= Seventh Five-Year Plans (Pakistan) =

Pakistani national programs for economic development

The Seventh Five-Year Plans for National Economy of Pakistan, otherwise known as Seventh Plan, were a set of a highly centralized and planned economic development targets designed for the improvement of the standard of living, and overall strengthening of gross domestic product (GDP) growth in Pakistan, between the period of 1988 until its termination in 1993.
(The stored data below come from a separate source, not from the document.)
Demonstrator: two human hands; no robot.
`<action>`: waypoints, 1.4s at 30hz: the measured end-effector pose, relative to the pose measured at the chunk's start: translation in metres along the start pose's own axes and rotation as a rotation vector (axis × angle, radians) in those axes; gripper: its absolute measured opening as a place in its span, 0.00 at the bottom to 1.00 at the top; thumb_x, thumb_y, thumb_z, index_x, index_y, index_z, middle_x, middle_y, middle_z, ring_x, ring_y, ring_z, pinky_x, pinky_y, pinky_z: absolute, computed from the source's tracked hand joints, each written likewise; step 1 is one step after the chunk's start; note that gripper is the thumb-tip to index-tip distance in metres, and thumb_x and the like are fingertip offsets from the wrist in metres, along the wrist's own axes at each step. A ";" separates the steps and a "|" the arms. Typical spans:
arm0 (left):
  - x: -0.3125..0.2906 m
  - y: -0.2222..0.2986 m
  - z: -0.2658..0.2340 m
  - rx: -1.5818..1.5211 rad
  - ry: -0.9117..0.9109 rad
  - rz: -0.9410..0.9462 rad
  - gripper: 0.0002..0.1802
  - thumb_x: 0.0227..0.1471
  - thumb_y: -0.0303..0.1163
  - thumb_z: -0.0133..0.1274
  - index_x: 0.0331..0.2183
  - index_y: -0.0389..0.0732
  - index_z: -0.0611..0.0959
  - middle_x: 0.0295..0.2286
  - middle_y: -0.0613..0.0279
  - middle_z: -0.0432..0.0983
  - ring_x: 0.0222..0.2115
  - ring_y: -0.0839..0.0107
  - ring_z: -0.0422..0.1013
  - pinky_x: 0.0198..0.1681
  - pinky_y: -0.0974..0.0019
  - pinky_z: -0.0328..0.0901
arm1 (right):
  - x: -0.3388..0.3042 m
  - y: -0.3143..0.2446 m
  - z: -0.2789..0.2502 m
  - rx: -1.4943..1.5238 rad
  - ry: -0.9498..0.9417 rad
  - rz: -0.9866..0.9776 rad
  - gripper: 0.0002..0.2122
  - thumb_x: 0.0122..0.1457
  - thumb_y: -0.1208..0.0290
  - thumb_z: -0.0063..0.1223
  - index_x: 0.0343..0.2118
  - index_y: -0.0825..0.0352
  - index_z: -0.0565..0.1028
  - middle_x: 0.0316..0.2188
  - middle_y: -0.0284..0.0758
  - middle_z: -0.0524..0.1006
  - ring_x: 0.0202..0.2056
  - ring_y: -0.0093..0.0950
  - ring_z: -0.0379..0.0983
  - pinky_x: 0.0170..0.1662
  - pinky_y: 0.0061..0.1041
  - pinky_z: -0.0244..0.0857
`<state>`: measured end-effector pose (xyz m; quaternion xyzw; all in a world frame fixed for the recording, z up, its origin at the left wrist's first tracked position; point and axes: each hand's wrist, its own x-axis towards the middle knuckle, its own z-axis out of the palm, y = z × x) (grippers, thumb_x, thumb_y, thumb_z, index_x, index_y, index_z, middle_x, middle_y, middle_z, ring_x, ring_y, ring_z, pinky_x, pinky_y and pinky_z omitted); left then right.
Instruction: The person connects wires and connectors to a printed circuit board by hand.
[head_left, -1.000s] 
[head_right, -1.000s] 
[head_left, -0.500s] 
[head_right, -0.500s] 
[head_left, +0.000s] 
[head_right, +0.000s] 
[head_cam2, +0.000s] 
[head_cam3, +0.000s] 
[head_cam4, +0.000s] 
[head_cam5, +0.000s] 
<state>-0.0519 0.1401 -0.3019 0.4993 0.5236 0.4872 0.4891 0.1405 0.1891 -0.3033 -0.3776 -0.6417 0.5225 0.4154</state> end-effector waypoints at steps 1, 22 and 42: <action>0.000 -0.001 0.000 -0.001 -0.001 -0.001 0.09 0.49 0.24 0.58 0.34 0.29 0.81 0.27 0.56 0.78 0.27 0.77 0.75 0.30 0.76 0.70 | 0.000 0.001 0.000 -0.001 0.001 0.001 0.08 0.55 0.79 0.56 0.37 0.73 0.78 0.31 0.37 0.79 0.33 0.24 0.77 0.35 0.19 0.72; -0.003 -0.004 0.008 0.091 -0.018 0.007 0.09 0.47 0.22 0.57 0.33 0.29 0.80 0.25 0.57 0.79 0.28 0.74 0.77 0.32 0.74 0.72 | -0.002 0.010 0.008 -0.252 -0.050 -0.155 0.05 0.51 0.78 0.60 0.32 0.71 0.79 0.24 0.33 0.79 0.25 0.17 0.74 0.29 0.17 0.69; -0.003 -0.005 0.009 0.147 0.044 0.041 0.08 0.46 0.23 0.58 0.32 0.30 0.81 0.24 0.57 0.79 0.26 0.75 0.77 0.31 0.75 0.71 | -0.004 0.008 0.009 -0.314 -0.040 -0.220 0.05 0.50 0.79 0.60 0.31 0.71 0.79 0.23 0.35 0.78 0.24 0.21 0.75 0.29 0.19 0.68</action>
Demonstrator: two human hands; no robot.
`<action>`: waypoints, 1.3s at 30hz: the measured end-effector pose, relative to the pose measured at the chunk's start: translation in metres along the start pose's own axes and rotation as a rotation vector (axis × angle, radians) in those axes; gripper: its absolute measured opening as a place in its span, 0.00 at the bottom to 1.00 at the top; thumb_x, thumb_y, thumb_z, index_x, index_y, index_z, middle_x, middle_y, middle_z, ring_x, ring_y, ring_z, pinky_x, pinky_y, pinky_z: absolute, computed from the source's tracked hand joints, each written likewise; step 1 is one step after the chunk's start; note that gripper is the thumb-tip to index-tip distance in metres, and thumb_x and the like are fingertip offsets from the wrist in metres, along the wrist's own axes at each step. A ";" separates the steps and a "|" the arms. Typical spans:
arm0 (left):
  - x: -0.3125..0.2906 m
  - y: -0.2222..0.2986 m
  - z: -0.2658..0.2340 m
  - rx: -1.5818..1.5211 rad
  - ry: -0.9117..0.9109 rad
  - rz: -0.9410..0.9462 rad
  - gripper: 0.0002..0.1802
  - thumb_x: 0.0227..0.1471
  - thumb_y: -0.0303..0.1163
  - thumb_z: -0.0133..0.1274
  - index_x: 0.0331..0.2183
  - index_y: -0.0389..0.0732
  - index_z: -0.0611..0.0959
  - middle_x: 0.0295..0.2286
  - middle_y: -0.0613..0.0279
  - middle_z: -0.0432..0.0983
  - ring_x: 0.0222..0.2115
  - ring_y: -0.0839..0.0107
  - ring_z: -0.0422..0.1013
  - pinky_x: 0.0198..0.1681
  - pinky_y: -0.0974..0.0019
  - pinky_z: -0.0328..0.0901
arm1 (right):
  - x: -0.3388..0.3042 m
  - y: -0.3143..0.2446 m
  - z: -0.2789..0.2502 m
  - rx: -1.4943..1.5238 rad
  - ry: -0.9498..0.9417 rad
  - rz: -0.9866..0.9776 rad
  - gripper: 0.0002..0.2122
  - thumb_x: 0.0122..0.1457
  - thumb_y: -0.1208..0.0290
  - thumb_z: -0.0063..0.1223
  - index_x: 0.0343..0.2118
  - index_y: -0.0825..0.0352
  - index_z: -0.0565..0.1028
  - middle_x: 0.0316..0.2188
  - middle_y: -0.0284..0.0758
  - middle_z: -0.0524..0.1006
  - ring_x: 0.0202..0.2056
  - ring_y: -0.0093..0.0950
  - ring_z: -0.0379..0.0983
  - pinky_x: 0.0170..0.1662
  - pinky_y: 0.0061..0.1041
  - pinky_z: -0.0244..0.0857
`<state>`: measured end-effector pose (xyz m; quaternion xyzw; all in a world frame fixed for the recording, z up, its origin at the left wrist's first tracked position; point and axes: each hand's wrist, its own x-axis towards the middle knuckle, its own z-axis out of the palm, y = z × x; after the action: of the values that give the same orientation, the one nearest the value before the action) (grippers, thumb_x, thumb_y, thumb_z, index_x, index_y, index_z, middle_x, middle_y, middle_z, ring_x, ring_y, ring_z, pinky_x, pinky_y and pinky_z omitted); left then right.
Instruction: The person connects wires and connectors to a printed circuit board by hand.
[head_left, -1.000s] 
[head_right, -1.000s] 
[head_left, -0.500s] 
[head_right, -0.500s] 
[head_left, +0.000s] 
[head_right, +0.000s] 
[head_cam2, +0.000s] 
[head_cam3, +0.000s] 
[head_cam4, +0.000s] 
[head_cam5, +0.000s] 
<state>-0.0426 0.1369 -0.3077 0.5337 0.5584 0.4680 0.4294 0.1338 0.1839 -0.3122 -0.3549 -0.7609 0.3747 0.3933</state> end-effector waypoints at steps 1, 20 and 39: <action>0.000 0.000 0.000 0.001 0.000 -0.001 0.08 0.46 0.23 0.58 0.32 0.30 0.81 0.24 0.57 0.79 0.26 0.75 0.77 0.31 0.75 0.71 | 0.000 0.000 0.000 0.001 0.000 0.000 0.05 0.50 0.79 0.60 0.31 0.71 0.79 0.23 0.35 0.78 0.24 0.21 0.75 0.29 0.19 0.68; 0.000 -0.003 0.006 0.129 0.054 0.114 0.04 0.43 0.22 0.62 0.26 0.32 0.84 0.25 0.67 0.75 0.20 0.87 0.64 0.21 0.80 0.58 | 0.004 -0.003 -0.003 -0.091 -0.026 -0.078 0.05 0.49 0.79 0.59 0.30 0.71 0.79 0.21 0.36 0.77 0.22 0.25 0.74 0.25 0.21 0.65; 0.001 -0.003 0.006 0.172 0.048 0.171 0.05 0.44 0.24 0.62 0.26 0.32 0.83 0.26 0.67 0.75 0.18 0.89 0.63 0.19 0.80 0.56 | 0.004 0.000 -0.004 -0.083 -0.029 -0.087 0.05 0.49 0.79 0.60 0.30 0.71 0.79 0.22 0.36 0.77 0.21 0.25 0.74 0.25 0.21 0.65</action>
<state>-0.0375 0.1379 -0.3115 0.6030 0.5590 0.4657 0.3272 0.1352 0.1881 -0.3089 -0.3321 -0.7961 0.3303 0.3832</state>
The seventh plan was drafted and presented by the Ministry of Finance (MoF), led by then popularly elected Prime Minister Benazir Bhutto, at the Parliament in 1988. The plan was studied by the Economic Coordination Committee (ECC) and resources were gathered to be allocated by the Planning Commission. The seventh plan was an integral part of Bhutto's social capitalist policies implementation and was also integrated with the nationalization programme of former Prime Minister Zulfikar Ali Bhutto. The plan emphasized macroeconomics principles and was intended to support the development of the agricultural and electricity sectors in Pakistan in order to keep up the GDP growth rate, which at that time was 6.6% – one of the highest in the world.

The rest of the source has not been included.